**Task statement**
Return only the lines running from the first line of the listing through the one with "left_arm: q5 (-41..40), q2", unchanged.
[Data extract — start]
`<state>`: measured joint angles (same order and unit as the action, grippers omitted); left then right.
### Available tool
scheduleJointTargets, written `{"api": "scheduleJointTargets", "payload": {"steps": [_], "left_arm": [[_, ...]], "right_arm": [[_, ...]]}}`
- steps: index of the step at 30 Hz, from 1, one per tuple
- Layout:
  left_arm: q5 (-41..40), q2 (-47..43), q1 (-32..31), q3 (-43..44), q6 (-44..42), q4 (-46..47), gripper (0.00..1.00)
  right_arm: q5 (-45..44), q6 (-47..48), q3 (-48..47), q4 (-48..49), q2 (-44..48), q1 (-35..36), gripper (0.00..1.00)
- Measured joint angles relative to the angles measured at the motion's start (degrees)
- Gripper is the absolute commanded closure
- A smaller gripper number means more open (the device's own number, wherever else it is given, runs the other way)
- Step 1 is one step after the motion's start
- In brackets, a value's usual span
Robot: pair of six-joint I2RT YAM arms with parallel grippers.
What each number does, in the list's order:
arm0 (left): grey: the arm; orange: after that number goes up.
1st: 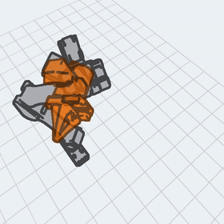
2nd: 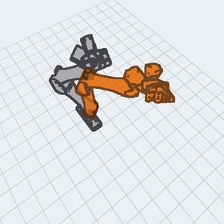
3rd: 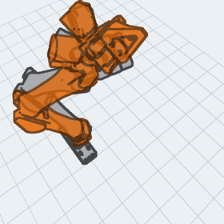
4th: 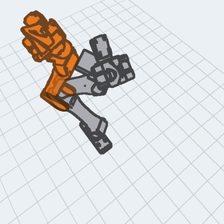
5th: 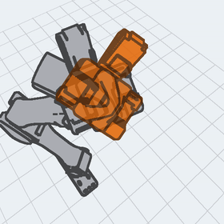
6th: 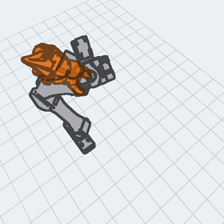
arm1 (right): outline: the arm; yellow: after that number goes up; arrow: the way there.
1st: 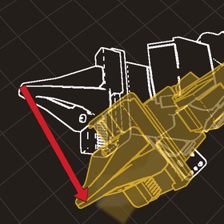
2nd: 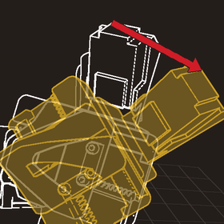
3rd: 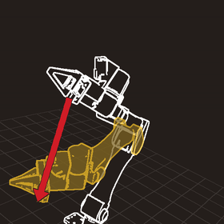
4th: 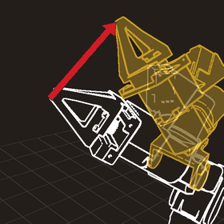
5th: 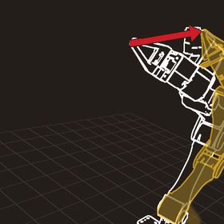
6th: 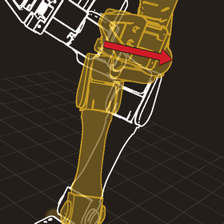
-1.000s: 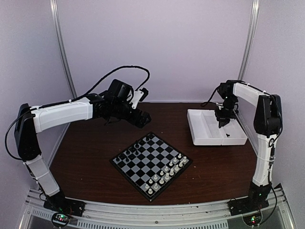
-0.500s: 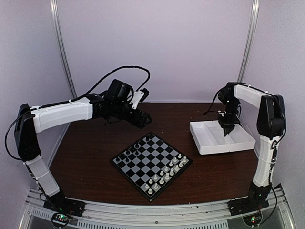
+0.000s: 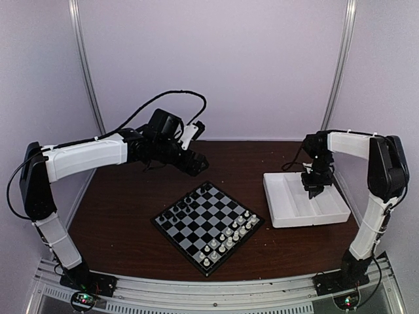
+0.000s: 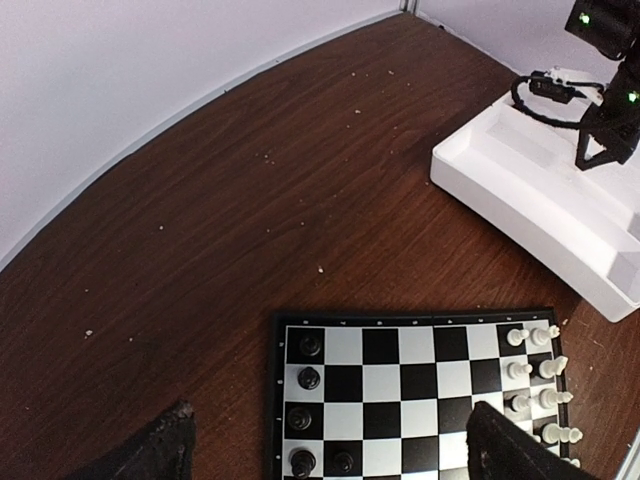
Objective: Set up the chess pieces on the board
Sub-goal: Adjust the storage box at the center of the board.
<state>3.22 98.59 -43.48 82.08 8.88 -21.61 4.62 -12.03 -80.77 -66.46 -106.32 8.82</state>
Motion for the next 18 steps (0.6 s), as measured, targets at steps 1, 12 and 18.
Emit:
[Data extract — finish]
**Response area**
`<state>`: measured joint angles (same order and unit as the action, grippers omitted); left then right.
### Available tool
scheduleJointTargets, written `{"api": "scheduleJointTargets", "payload": {"steps": [_], "left_arm": [[_, ...]], "right_arm": [[_, ...]]}}`
- steps: index of the step at 30 Hz, from 1, one per tuple
- Layout:
  left_arm: q5 (-41..40), q2 (-47..43), q1 (-32..31), q3 (-43..44), q6 (-44..42), q4 (-46..47), gripper (0.00..1.00)

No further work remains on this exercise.